**TASK INSTRUCTIONS:** A faithful transcription of all the entries below is needed, without the pictures.

**INFORMATION PROVIDED:**
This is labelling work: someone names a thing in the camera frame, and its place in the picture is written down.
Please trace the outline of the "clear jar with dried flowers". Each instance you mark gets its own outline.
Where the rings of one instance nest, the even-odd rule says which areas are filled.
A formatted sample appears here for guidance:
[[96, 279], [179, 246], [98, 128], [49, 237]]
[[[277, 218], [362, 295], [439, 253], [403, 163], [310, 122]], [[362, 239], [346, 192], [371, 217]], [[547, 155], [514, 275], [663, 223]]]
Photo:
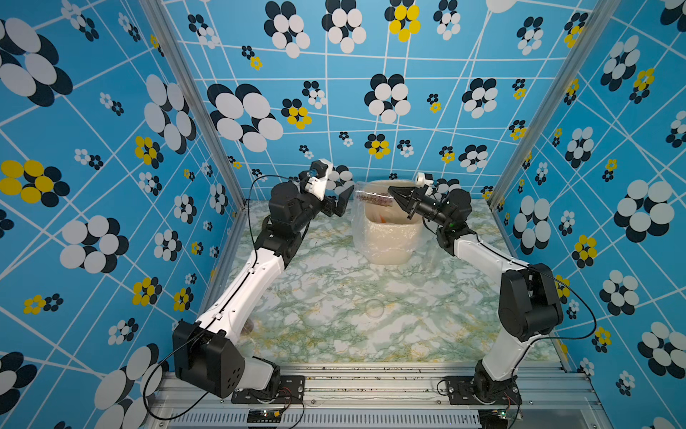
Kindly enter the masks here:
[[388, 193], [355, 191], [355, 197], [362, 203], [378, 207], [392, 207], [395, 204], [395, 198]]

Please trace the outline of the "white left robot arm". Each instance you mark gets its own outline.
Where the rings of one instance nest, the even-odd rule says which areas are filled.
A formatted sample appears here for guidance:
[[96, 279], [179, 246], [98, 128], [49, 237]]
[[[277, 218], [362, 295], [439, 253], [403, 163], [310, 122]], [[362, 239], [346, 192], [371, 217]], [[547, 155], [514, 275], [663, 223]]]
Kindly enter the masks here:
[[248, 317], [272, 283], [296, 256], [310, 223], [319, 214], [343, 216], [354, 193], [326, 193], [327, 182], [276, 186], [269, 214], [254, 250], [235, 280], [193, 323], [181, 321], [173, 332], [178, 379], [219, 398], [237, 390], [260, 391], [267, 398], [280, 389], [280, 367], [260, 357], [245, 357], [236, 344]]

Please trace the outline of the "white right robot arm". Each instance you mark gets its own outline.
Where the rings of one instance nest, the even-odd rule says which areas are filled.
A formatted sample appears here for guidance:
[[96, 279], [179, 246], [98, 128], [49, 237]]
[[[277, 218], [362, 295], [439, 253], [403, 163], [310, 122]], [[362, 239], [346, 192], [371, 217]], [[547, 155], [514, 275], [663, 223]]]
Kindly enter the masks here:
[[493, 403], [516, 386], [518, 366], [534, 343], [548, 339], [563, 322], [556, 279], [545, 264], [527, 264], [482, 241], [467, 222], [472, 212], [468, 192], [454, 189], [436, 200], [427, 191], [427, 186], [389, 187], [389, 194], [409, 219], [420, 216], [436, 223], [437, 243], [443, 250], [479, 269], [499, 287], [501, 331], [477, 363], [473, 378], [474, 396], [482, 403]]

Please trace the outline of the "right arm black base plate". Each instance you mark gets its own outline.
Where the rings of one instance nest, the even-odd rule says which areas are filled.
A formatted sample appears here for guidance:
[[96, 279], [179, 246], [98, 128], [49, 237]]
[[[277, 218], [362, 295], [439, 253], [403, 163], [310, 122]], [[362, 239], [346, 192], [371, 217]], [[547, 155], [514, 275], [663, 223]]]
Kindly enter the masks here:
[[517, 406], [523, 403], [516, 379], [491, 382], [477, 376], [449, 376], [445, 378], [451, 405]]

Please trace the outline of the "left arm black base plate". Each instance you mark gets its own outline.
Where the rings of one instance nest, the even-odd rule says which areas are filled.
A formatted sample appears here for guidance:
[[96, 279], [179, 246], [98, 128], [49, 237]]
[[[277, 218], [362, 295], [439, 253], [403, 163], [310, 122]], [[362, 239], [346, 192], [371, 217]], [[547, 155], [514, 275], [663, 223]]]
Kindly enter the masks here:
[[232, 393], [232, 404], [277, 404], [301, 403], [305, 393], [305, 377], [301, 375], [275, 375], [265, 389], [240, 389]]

**ANSWER SPACE:**
This is labelling work: someone names a thing in the camera frame, and its place in the picture is written down.
Please trace the outline of the "clear jar with dried flowers". Each instance you mark gets its own outline.
Where the rings of one instance nest, the even-odd rule says which areas are filled.
A formatted sample appears here for guidance:
[[96, 279], [179, 246], [98, 128], [49, 237]]
[[[277, 218], [362, 295], [439, 253], [403, 163], [310, 122]], [[362, 239], [346, 192], [371, 217]], [[547, 155], [514, 275], [663, 223]]]
Photo:
Kindly enter the masks here:
[[388, 193], [355, 191], [355, 197], [362, 203], [378, 207], [392, 207], [395, 204], [395, 198]]

Please trace the outline of the "white left robot arm". Each instance you mark gets its own outline.
Where the rings of one instance nest, the even-odd rule says which areas are filled.
A formatted sample appears here for guidance:
[[96, 279], [179, 246], [98, 128], [49, 237]]
[[[277, 218], [362, 295], [439, 253], [403, 163], [310, 122]], [[362, 239], [346, 192], [371, 217]], [[547, 155], [514, 275], [663, 223]]]
Kindly enter the masks here:
[[248, 317], [272, 283], [296, 256], [310, 223], [319, 214], [343, 216], [354, 193], [326, 193], [327, 182], [276, 186], [269, 214], [254, 250], [235, 280], [193, 323], [181, 321], [173, 332], [178, 379], [219, 398], [237, 390], [260, 391], [267, 398], [280, 389], [280, 367], [260, 357], [245, 357], [236, 344]]

Please trace the outline of the "white right robot arm". Each instance you mark gets its own outline.
Where the rings of one instance nest, the even-odd rule says which areas are filled.
A formatted sample appears here for guidance:
[[96, 279], [179, 246], [98, 128], [49, 237]]
[[[277, 218], [362, 295], [439, 253], [403, 163], [310, 122]], [[362, 239], [346, 192], [371, 217]], [[547, 155], [514, 275], [663, 223]]]
Kindly enter the masks here:
[[493, 403], [516, 386], [518, 366], [534, 343], [548, 339], [563, 322], [556, 279], [545, 264], [527, 264], [482, 241], [467, 222], [472, 212], [468, 192], [454, 189], [436, 200], [427, 191], [427, 186], [389, 187], [389, 194], [409, 219], [420, 216], [436, 223], [437, 243], [443, 250], [479, 269], [499, 287], [501, 331], [477, 363], [473, 378], [474, 396], [482, 403]]

Please trace the outline of the "right arm black base plate". Each instance you mark gets its own outline.
Where the rings of one instance nest, the even-odd rule says which areas are filled.
A formatted sample appears here for guidance:
[[96, 279], [179, 246], [98, 128], [49, 237]]
[[[277, 218], [362, 295], [439, 253], [403, 163], [310, 122]], [[362, 239], [346, 192], [371, 217]], [[547, 155], [514, 275], [663, 223]]]
Kindly enter the masks here:
[[517, 406], [523, 403], [516, 379], [491, 382], [477, 376], [449, 376], [445, 378], [451, 405]]

Please trace the outline of the "left arm black base plate". Each instance you mark gets its own outline.
Where the rings of one instance nest, the even-odd rule says which areas are filled.
A formatted sample appears here for guidance:
[[96, 279], [179, 246], [98, 128], [49, 237]]
[[[277, 218], [362, 295], [439, 253], [403, 163], [310, 122]], [[362, 239], [346, 192], [371, 217]], [[547, 155], [514, 275], [663, 223]]]
Kindly enter the masks here:
[[232, 393], [232, 404], [277, 404], [301, 403], [305, 393], [305, 377], [301, 375], [275, 375], [265, 389], [240, 389]]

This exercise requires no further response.